How to complete this task — In the listing beneath this line, copy exactly the lines starting with the one containing "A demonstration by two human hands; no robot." and going on through the one containing "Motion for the".

Data extract —
************

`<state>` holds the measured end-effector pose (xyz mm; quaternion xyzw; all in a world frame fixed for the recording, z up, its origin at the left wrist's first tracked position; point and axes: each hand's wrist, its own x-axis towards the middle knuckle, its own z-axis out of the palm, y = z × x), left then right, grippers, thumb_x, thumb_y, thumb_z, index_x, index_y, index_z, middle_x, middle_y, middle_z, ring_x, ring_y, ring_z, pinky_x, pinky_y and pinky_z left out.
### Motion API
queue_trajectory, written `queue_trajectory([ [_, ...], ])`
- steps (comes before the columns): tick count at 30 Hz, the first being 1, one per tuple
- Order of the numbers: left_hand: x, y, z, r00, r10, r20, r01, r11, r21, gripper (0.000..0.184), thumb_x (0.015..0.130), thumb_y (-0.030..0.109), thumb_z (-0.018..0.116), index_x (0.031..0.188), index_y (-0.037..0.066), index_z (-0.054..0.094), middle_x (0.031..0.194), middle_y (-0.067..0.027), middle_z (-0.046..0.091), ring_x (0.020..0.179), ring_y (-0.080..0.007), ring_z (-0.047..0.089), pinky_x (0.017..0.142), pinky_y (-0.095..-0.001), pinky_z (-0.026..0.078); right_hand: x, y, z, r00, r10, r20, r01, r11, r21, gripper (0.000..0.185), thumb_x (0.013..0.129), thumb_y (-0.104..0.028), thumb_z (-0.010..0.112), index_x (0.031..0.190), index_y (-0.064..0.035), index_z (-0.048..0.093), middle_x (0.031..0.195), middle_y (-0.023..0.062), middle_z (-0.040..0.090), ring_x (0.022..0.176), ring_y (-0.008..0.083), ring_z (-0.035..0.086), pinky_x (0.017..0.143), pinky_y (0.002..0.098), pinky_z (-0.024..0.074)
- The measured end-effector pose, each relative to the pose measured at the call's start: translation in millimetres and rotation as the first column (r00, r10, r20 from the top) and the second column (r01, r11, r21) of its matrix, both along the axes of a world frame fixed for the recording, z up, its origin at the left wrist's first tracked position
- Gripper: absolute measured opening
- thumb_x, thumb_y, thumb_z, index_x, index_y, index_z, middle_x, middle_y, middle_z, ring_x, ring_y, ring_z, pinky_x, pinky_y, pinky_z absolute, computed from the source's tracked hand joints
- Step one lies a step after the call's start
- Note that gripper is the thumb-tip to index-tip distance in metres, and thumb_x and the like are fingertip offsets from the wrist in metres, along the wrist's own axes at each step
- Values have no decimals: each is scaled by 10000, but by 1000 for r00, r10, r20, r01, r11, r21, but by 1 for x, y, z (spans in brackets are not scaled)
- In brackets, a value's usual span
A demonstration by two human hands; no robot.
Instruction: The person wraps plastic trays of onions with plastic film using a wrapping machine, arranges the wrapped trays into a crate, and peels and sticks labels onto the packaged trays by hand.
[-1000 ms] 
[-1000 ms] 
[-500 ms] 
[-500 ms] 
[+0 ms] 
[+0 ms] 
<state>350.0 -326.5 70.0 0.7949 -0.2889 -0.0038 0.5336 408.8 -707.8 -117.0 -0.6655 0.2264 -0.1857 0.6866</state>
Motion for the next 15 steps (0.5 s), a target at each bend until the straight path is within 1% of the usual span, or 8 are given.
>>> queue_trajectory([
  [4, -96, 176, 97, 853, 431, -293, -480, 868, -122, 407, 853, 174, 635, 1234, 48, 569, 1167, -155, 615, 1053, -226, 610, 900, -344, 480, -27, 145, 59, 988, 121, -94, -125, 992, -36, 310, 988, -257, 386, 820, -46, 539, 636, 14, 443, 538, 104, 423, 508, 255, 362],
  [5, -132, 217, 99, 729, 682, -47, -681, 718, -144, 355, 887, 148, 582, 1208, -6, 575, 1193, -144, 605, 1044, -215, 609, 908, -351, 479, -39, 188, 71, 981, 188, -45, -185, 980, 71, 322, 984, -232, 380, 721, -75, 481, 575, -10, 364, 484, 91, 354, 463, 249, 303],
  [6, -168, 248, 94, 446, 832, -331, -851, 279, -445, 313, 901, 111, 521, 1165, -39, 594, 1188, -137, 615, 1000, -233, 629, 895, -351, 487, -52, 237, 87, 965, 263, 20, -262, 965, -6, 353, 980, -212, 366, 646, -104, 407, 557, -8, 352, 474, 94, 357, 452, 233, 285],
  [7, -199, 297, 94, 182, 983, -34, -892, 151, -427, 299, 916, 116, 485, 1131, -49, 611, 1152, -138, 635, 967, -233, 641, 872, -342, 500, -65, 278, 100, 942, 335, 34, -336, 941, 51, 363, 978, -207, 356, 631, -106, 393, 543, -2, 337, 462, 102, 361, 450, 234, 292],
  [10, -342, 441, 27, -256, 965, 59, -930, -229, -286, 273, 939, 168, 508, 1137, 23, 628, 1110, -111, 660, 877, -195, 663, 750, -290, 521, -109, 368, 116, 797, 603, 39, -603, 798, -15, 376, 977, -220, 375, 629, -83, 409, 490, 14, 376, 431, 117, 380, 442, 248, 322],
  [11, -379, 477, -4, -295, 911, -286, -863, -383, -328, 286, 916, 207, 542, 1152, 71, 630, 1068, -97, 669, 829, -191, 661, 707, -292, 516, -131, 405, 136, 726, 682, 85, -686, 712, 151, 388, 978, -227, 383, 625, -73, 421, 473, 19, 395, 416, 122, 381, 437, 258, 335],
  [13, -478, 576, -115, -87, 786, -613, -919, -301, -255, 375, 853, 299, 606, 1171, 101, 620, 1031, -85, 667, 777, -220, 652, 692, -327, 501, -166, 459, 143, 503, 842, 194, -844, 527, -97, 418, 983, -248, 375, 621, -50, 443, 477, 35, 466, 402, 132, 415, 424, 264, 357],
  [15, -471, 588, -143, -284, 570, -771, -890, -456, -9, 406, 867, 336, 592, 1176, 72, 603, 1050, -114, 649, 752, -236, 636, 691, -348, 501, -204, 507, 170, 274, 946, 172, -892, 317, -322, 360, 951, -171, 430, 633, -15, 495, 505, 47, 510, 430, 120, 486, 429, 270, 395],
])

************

Result —
A demonstration by two human hands; no robot.
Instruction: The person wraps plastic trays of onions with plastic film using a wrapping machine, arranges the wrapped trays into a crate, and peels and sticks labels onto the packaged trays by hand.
[-1000 ms] 
[-1000 ms] 
[-500 ms] 
[-500 ms] 
[+0 ms] 
[+0 ms] 
<state>350.0 -326.5 70.0 0.7949 -0.2889 -0.0038 0.5336 408.8 -707.8 -117.0 -0.6655 0.2264 -0.1857 0.6866</state>
Motion for the next 15 steps (0.5 s), a target at each bend until the straight path is within 1% of the usual span, or 8 are given.

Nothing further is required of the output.